***** Supplied material *****

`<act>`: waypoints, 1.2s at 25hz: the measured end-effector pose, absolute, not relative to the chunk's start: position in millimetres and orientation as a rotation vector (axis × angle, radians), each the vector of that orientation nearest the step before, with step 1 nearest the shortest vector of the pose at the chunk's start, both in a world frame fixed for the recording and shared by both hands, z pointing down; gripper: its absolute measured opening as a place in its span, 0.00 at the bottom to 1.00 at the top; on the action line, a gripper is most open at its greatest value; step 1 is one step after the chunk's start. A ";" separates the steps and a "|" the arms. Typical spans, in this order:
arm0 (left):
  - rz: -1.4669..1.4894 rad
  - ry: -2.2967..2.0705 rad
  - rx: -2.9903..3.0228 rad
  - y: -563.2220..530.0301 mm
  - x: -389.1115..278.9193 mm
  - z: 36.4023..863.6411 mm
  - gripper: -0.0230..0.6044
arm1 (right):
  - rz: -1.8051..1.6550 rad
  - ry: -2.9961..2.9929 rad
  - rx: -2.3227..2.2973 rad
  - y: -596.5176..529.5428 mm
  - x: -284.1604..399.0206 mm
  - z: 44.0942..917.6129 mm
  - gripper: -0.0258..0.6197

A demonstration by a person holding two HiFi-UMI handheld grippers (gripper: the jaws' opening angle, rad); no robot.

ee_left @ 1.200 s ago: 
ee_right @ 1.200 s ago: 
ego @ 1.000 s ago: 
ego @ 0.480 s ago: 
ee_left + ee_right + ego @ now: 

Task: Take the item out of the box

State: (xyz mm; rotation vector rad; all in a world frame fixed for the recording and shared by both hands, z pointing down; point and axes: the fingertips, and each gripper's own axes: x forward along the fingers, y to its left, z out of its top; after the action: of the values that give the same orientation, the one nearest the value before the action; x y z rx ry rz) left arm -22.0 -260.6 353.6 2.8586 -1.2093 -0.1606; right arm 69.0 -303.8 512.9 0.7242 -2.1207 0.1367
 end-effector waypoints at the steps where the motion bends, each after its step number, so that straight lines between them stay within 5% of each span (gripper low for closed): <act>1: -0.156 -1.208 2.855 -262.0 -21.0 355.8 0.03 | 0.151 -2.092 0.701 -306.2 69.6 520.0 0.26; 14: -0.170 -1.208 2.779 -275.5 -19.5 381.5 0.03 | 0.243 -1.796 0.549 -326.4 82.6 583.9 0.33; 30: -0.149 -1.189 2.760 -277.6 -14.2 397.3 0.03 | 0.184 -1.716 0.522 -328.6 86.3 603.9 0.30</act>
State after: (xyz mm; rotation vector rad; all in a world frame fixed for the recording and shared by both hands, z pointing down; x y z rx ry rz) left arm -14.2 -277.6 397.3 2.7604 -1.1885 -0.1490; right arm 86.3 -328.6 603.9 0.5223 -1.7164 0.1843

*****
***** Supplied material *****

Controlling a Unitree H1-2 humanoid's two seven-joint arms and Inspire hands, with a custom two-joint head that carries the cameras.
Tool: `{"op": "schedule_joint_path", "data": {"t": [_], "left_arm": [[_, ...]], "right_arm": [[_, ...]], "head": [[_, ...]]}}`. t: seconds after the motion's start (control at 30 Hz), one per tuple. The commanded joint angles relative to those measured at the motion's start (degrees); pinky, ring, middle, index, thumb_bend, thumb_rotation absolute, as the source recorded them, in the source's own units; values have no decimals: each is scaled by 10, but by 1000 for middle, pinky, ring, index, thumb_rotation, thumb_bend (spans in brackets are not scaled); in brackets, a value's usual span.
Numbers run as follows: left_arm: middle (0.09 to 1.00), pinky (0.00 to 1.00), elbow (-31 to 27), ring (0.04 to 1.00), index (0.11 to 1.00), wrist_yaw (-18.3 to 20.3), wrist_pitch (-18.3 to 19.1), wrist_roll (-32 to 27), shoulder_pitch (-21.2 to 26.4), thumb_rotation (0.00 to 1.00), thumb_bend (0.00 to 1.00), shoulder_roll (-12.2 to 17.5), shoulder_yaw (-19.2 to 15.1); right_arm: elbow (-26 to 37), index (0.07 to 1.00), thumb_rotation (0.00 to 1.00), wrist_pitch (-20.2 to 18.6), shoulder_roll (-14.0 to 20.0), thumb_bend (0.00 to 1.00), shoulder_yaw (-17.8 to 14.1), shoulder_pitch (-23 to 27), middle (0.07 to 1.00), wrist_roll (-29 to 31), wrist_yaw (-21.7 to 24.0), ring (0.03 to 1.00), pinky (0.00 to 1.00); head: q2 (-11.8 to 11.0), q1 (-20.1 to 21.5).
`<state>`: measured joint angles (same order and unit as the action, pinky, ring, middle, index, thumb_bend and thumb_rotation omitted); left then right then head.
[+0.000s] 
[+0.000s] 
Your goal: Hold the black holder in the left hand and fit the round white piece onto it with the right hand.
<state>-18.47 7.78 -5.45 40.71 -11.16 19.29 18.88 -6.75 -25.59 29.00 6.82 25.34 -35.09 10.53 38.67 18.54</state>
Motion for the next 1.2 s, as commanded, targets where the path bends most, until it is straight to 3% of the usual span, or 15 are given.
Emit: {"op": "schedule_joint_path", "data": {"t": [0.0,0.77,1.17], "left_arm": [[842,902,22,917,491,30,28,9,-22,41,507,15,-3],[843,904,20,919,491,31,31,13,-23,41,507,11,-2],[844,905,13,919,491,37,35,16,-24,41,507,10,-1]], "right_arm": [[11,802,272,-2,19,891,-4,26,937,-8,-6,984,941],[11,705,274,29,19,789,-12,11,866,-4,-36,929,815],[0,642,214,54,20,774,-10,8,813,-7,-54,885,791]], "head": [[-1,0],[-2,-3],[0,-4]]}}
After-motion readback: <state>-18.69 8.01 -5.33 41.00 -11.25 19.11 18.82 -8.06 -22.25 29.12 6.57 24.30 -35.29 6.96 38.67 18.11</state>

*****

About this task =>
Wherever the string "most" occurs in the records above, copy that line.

Result of the exercise =>
`<act>`: waypoints, 1.2s at 25hz: the measured end-effector pose, absolute, not relative to the chunk's start: position in millimetres and orientation as a rotation vector (axis × angle, radians), each the vector of that orientation nearest the step before, with step 1 nearest the shortest vector of the pose at the chunk's start, both in a world frame fixed for the recording and shared by both hands, z pointing down; gripper: its absolute measured opening as a place in its span, 0.00 at the bottom to 1.00 at the top; on the action line, a gripper is most open at its greatest value; step 1 is one step after the chunk's start. A ";" separates the steps and a "|" the arms. Typical spans, in this order:
Motion for the next 1.2 s, as commanded, targets where the path bends most, until it is straight to 3% of the usual span, or 15 are given.

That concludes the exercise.